When processing a large amount of data using pandas It often takes tens of minutes to hours to process a few GB, or days if you're not good at it. If the processing is slow, the work to proceed will not proceed, so Note how you can speed up with a simple source code modification
index | name | weight | height |
---|---|---|---|
0 | Tanaka | 160.1 | 60.1 |
1 | Suzuki | 172.4 | 75.0 |
2 | Saitou | 155.8 | 42.2 |
... | |||
999998 | Morita | 167.9 | 94.07 |
999999 | Satou | 177.7 | 80.3 |
For example, if you have a data frame like the one above When calculating the average value of weight and height, it seems that the process is described as follows.
Bad pattern
import pandas as pd
sr_means = df.mean()
mean_height = sr_means['height']
mean_weight = sr_means['weight']
However, due to the column name containing the string, the above code takes a very long time to calculate
By changing the description as shown below, the processing will be orders of magnitude faster.
Good pattern
import pandas as pd
sr_means = df[['height', 'weight']].mean()
mean_height = sr_means['height']
mean_weight = sr_means['weight']
Postscript: Good pattern
import pandas as pd
sr_means = df.mean(numeric_only = True)
mean_height = sr_means['height']
mean_weight = sr_means['weight']
Actually measure the time
Actual measurement
import pandas as pd
import numpy as np
N = 100000
df_test = pd.DataFrame(
{
'name':['abc'] * N,
'weight': np.random.normal(60, 5, N),
'height': np.random.normal(160, 5, N)
}
)
print("df_test.mean()")
%time df_test.mean()
print("df_test[['height', 'weight']].mean()")
%time df_test[['height', 'weight']].mean()

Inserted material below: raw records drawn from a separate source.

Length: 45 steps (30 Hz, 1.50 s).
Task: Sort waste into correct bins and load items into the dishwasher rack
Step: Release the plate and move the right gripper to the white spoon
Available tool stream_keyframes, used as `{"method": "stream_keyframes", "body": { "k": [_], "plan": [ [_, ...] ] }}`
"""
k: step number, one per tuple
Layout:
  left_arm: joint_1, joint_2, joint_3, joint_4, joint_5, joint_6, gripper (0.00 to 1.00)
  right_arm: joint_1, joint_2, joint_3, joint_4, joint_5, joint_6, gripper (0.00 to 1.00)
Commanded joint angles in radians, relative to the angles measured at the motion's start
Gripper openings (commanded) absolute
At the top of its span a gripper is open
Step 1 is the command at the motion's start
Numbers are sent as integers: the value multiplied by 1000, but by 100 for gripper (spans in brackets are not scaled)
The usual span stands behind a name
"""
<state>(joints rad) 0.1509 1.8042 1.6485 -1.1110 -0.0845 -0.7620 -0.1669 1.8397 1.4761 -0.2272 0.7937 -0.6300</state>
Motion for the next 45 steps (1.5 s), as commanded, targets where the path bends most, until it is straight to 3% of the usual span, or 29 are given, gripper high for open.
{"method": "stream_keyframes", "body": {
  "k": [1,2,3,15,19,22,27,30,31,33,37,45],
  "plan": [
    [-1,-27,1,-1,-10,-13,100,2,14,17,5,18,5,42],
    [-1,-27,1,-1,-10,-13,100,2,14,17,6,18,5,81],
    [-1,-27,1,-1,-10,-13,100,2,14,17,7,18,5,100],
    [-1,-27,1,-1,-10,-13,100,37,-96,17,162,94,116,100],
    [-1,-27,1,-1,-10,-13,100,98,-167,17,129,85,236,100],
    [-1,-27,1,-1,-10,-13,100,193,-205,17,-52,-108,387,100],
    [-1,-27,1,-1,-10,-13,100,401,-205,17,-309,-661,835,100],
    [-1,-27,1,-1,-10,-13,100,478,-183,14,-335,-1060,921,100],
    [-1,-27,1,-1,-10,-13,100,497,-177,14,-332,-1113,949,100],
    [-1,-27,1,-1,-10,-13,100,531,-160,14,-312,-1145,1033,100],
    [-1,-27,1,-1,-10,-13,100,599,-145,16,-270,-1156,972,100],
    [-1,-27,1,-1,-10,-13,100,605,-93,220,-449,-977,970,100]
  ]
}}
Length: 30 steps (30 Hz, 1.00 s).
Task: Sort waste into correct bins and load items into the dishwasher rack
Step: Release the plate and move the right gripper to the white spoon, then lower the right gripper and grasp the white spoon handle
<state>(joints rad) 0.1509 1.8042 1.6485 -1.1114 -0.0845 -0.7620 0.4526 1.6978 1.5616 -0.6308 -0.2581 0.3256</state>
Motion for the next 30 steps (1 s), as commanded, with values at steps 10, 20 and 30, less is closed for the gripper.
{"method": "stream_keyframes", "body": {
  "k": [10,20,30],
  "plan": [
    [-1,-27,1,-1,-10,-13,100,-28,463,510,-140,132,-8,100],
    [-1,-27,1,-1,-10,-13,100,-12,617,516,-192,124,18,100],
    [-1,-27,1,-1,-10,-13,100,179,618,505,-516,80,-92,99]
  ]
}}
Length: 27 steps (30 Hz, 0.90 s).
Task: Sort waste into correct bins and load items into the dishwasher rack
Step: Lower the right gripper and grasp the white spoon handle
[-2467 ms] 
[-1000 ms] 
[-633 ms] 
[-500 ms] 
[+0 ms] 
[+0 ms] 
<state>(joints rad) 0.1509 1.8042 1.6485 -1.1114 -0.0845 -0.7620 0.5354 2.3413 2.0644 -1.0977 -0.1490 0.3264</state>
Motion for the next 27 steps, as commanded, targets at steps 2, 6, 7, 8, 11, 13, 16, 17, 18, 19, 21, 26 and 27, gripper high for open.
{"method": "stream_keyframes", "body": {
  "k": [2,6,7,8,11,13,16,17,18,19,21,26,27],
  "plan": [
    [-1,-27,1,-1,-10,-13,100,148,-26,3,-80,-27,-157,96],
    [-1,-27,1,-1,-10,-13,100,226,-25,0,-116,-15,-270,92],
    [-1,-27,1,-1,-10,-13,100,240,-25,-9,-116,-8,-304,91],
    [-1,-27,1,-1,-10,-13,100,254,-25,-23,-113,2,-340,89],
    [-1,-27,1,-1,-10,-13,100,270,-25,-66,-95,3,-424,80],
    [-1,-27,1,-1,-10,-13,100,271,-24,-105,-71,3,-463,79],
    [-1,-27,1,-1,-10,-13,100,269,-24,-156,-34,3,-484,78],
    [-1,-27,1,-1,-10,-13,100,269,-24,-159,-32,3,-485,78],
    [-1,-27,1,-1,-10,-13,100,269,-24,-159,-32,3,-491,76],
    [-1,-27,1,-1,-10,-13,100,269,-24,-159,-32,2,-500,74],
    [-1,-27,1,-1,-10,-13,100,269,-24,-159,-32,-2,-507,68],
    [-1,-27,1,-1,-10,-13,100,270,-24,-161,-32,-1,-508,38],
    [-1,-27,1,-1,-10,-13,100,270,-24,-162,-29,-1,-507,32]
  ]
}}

The above results are below. Even considering that the number of columns to calculate is reduced by one, the latter is about four orders of magnitude faster.
result
df_test.mean()
Wall time: 3.06 s
df_test[['height', 'weight']].mean()
Wall time: 4 ms
For example, the round function is used to round the column weight to an integer. If you are not familiar with python and how to write nowadays, you tend to write using the for statement. Let's use the higher-order function map. (What is a higher-order function is omitted in this article)
Bad pattern
#Apply the round function to the element
for idx in range(len(df_test['weight'].index)):
df_test['weight'][idx] = round(df_test['weight'][idx])
Rewrite below using map
Good pattern
#Apply the round function to the element
df_test['weight'] = df_test['weight'].map(round)
I will actually measure the time this time as well. Since the for statement is too slow, reduce the number of data
Actual measurement
def func(sr):
for idx in range(len(sr.index)):
sr[idx] = round(sr[idx])
return(sr)
N = 1000
df_test = pd.DataFrame(
{
'name':['abc'] * N,
'weight': np.random.normal(60, 5, N),
'height': np.random.normal(160, 5, N)
}
)
print("For for")
%time df_test['weight'] = func(df_test['weight'])
print("For map")
%time df_test['weight'] = df_test['weight'].map(round)
The result is below. What a map can process at the speed of light becomes ridiculously slow with a for statement Because this is only 100 pieces of data It's scary when you think about handling 1 to 100 million data
result
For for
Wall time: 22.1 s
For map
Wall time: 0 ns
Just by improving the above two processes It used to take a day to process data, but now it can be processed in a few minutes. I want to improve it steadily.